• _WHAT THE TASK REQUIRES_: Report each line from the entries in which "finger" can be found.

Extracted records
^^^^^^^^^^^^^^^^
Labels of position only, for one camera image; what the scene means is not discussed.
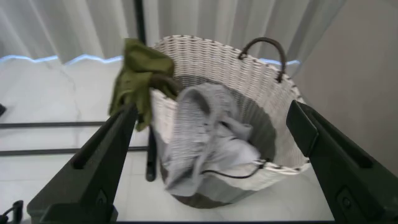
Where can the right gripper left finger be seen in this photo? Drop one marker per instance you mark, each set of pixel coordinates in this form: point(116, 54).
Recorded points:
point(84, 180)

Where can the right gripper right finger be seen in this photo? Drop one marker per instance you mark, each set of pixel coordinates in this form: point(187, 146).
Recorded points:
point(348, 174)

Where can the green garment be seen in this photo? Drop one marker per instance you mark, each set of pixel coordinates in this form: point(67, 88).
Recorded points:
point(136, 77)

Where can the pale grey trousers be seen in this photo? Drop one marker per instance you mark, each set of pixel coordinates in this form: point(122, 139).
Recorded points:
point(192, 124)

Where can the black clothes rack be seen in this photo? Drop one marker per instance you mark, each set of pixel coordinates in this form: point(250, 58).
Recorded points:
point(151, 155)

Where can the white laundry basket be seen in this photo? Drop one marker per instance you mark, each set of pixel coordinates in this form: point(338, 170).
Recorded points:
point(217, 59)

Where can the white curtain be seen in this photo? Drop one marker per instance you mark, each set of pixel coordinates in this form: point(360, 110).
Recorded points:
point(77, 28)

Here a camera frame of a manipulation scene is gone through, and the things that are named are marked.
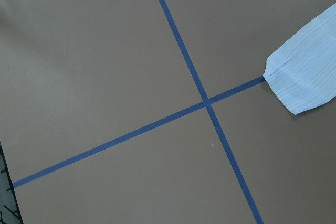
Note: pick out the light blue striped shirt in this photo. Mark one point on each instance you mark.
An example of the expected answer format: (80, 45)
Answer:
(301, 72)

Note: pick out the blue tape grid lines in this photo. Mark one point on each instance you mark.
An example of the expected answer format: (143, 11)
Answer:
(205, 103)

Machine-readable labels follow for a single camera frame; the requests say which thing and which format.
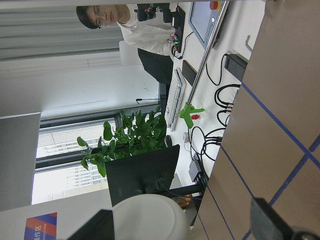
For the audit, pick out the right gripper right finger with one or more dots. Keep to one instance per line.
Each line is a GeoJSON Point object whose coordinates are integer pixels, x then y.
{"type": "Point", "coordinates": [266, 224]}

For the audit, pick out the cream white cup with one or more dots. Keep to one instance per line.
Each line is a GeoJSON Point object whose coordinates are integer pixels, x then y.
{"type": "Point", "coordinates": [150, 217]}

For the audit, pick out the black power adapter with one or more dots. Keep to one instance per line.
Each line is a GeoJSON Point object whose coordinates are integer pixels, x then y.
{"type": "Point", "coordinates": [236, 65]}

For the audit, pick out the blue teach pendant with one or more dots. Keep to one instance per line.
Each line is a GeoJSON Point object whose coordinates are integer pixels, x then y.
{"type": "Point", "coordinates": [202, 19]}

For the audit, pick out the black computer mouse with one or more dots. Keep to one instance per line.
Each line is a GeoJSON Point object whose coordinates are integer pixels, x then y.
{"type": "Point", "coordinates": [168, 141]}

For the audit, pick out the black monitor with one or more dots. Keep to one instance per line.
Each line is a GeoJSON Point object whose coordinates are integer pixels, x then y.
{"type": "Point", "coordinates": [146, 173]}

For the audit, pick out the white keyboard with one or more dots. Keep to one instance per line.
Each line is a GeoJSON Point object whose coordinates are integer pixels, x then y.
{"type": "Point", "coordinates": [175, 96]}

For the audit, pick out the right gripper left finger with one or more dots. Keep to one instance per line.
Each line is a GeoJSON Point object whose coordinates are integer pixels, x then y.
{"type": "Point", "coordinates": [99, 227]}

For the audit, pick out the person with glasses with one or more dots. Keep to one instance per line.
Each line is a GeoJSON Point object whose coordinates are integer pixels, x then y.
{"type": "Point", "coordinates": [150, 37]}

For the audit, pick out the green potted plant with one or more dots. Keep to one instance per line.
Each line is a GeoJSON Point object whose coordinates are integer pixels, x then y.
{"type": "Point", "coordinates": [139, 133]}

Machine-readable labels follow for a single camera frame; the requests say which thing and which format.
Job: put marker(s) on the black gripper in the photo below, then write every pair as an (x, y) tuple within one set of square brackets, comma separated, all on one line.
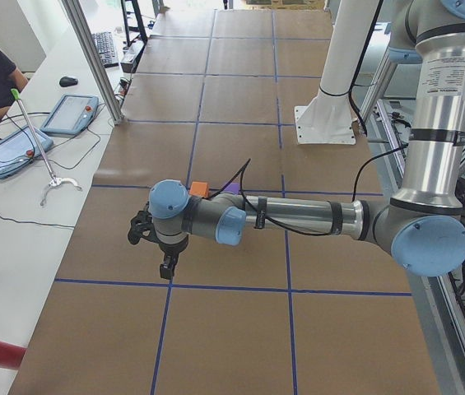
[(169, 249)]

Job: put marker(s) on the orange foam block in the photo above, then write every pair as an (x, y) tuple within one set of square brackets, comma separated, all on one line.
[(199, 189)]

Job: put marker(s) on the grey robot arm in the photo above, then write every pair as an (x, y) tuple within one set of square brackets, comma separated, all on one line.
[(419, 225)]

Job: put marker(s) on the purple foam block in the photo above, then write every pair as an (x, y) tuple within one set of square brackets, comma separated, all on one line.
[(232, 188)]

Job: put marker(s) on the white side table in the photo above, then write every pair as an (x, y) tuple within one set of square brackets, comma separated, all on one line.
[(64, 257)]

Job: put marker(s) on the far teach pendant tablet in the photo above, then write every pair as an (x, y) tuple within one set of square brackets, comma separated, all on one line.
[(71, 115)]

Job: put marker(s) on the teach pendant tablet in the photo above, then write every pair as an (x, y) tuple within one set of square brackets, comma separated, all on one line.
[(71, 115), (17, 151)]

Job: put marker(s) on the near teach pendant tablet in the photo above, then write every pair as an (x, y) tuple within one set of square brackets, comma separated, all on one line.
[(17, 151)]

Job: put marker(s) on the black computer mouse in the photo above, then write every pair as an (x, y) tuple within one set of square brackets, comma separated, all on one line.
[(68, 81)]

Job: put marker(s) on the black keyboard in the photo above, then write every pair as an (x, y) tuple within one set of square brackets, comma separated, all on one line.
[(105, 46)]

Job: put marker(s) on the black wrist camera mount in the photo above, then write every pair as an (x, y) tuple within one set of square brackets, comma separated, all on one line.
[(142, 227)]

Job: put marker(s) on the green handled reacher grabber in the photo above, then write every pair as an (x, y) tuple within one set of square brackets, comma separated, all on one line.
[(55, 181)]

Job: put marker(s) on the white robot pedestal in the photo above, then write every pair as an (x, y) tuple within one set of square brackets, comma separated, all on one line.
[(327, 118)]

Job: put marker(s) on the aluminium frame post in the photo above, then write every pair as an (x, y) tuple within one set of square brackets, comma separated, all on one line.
^^^^^^^^^^^^^^^^
• _TASK RESULT_:
Where can the right gripper left finger be seen in this photo? Drop one marker per instance you mark, each set of pixel coordinates in this form: point(116, 54).
Where can the right gripper right finger be seen in this photo? Drop one marker per instance you mark, each set of pixel coordinates in this form: point(187, 146).
For the audit, pick out the right gripper right finger with one or more dots. Keep to one instance per line.
For the audit, pick out the right gripper left finger with one or more dots. Keep to one instance per line.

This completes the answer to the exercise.